Bribing Students to Learn
Do you remember arguing with your parents about having to do your homework when your favorite TV show was on? Did they respond with “You can watch TV after its done”? Or maybe they said the famous one-liner: “School is your job, I go to work everyday, so, you have to go to school,” when you were trying to stay home “sick.”
But what if school really was a child’s job? Meaning at the end of each week they received a paycheck?
A study of children in Chicago, Dallas, Washington and New York presented this proposition.
Harvard economist Roland Fryer Junior recently led a research study team to determine if positive reinforcement, specifically monetary rewards, would motivate students to perform better academically. Fryer raised $6.3 million dollars from private donations and grants for the study, paying out monetary rewards to 18,000 students from 143 schools. Half of the schools were in the controlled group and were just encouraged to try harder without any sort of reward for improved performance.
His study received criticism and public scrutiny as parents, law makers, and educational reform groups protested that children should want to learn, as opposed to being bribed to study, attend and behave in class. Fryer responded by stating that he “never said it was going to solve all educational problems,” and that he “just thought it deserved to be tested.”
The study found, as reported exclusively to TIME Magazine, that positive reinforcement was only beneficial in certain scenarios in improving scholastic performance in schools.
The study did not affect test scores of fourth graders in New York City, who could earn up to $25 per test, nor did it affect seventh graders who could earn a maximum of $50 per test.
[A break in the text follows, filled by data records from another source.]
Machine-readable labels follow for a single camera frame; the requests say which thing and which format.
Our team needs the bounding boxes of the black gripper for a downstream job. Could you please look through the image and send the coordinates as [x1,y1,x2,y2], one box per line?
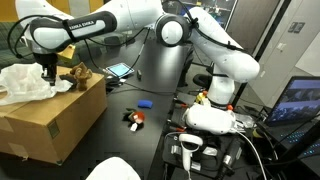
[32,52,59,87]

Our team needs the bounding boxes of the white plastic bag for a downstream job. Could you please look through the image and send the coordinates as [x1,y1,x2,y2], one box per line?
[0,62,73,107]

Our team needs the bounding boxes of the brown plush animal toy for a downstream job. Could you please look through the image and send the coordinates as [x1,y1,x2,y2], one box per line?
[68,61,94,92]

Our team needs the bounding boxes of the red plush tomato toy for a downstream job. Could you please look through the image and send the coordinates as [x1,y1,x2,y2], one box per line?
[121,107,147,132]

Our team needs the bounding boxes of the blue sponge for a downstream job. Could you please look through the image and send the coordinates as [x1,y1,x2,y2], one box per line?
[137,99,154,110]

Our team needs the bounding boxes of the white cloth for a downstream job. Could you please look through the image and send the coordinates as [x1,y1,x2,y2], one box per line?
[85,156,142,180]

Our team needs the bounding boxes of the cardboard box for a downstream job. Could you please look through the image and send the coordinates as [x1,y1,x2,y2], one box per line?
[0,65,109,166]

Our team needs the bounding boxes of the tablet with white screen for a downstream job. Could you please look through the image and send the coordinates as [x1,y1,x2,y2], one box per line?
[105,62,136,80]

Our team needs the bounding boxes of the yellow emergency stop button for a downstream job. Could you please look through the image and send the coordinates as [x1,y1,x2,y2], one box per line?
[195,91,210,106]

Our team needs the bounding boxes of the white VR controller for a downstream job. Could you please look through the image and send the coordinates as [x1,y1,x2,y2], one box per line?
[178,133,204,173]

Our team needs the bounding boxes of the white VR headset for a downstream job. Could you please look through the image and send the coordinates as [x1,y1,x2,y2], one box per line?
[182,103,238,136]

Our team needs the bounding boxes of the black perforated mounting board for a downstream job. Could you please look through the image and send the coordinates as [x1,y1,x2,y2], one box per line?
[162,131,249,179]

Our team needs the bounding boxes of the open black laptop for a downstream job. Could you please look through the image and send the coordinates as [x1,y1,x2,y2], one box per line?
[265,75,320,162]

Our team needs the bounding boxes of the yellow wrist camera mount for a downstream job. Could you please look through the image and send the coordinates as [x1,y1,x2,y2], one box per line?
[57,44,77,62]

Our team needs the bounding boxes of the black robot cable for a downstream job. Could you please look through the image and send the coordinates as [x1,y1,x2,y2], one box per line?
[7,14,151,73]

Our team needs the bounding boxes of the black table cable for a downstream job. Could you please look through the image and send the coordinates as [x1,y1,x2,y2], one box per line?
[106,80,177,97]

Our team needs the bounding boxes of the orange handled black clamp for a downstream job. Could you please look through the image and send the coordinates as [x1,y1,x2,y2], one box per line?
[167,119,188,133]
[173,98,190,110]

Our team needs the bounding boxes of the white cable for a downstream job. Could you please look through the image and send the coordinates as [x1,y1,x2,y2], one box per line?
[233,129,270,180]

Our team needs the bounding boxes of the white wall light switch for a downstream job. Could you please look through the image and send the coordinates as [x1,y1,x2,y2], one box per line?
[276,41,288,52]
In Chicago, the tests were neutrally effective. Teachers saw a dramatic increase in class attendance and better classroom behavior but the standardized test scores did not increase despite ninth graders receiving $50 for each A grade, $35 for each B grade and $20 for each C grade earned, with a maximum collection of $2,000 per year.
However, in Washington the positive reinforcement was received well with students, and they were paid almost $100 bi-weekly for above average performance, resulting in higher test scores, better classroom behavior and higher attendance rates.
Finally, in Dallas, the schools had a simple procedure where second graders were paid $2.00 for every book that they read and passed a computerized quiz testing their knowledge of the book they just completed. The results from this study showed that the students who were paid per test greatly improved on their standardized reading comprehension test scores and were more likely to read for pleasure in the future than those in the controlled schools. The only exception was the study had no effect on Spanish children, as their test scores did not increase.
Fryer’s study is not the first of its kind. Currently across the country, 82 schools participate in the Knowledge Is Power Program (KIPP), a charter school system that rewards its students with monetary and additional prizes and opportunities based on improved and above average scholastic and behavioral performance.
Don’t get too excited kids, unfortunately for most states, the recent school budget cuts can hardly afford to pay the teachers to go to class, let alone the students.